Copy out the data exactly, leaving the pictures behind.

[Information provided — start]

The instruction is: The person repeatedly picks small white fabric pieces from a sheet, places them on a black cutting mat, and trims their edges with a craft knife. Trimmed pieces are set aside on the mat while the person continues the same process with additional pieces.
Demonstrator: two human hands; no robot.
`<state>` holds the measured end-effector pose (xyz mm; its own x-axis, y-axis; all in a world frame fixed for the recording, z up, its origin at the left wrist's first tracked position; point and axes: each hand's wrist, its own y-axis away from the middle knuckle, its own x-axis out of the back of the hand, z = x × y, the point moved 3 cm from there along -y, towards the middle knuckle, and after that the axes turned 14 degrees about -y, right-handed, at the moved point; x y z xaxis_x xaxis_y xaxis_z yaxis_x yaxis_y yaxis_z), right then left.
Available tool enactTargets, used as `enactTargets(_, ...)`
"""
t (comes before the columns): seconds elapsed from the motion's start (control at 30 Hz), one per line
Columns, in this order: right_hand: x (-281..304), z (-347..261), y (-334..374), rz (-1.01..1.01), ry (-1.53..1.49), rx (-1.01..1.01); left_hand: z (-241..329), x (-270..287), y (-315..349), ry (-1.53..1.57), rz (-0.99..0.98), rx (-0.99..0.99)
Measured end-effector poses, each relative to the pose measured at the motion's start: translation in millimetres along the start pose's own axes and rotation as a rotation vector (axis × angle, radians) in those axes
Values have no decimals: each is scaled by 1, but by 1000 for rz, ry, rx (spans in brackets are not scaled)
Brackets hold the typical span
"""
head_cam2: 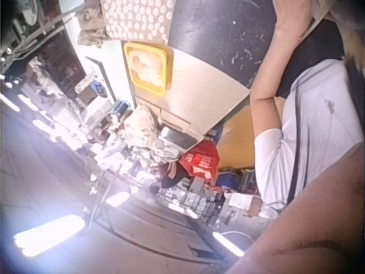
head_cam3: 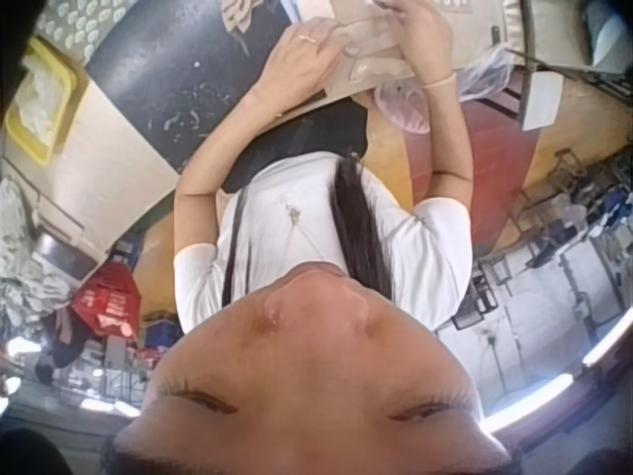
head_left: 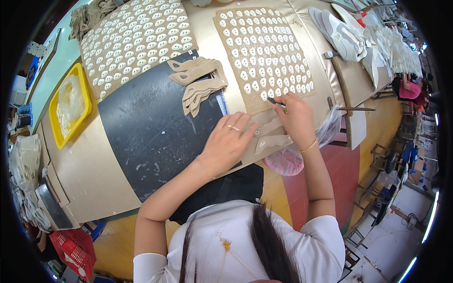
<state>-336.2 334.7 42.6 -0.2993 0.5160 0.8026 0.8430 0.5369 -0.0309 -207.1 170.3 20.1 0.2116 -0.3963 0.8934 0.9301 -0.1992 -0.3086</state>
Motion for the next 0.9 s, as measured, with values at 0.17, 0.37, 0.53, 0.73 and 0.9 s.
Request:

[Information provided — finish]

» **Written solution**
The instruction is: The person repeatedly picks small white fabric pieces from a sheet, places them on a black cutting mat, and trims their edges with a craft knife. Trimmed pieces are set aside on the mat while the person continues the same process with additional pieces.
Demonstrator: two human hands; no robot.
`<state>` holds the measured end-effector pose (xyz mm; its own x-axis, y-axis; all in a world frame fixed for the recording, z up, its origin at the left wrist's first tracked position; point and axes: each hand's wrist, its own y-axis away from the middle knuckle, its own x-axis out of the back of the hand, z = x × y, the point moved 3 cm from there along -y, towards the middle knuckle, and after that the axes turned 14 degrees about -y, right-handed, at the moved point; x y z xaxis_x xaxis_y xaxis_z yaxis_x yaxis_y yaxis_z), right then left.
Available tool enactTargets, used as `enactTargets(_, ...)`
"""
t (comes before the columns): seconds elapsed from the motion's start (control at 30 Hz), one per line
Columns, in this order: right_hand: x (-281..304), z (-347..261), y (-334..374), rz (-1.01..1.01), ry (-1.53..1.49), rx (-1.01..1.01); left_hand: z (-241..329), x (-270..287), y (-315..349), ry (-1.53..1.57), rz (-0.99..0.98), rx (-0.99..0.99)
Measured end-effector poses, each relative to the pose measured at the motion's start: translation in millimetres along the start pose's own axes and rotation as a rotation vector (axis × angle, radians) in those axes
Values have no decimals: each is scaled by 1, but by 1000 for rz, ry, rx (spans in brackets are not scaled)
Brackets hold the typical span
"""
head_cam2: 
head_cam3: 
head_left: 
<state>-336.2 334.7 42.6 -0.2993 0.5160 0.8026 0.8430 0.5369 -0.0309 -207.1 170.3 20.1 0.2116 -0.3963 0.8934 0.9301 -0.1992 -0.3086</state>
Motion for the next 0.9 s, as measured, with values at 0.17, 0.37, 0.53, 0.73 and 0.9 s.
Request:

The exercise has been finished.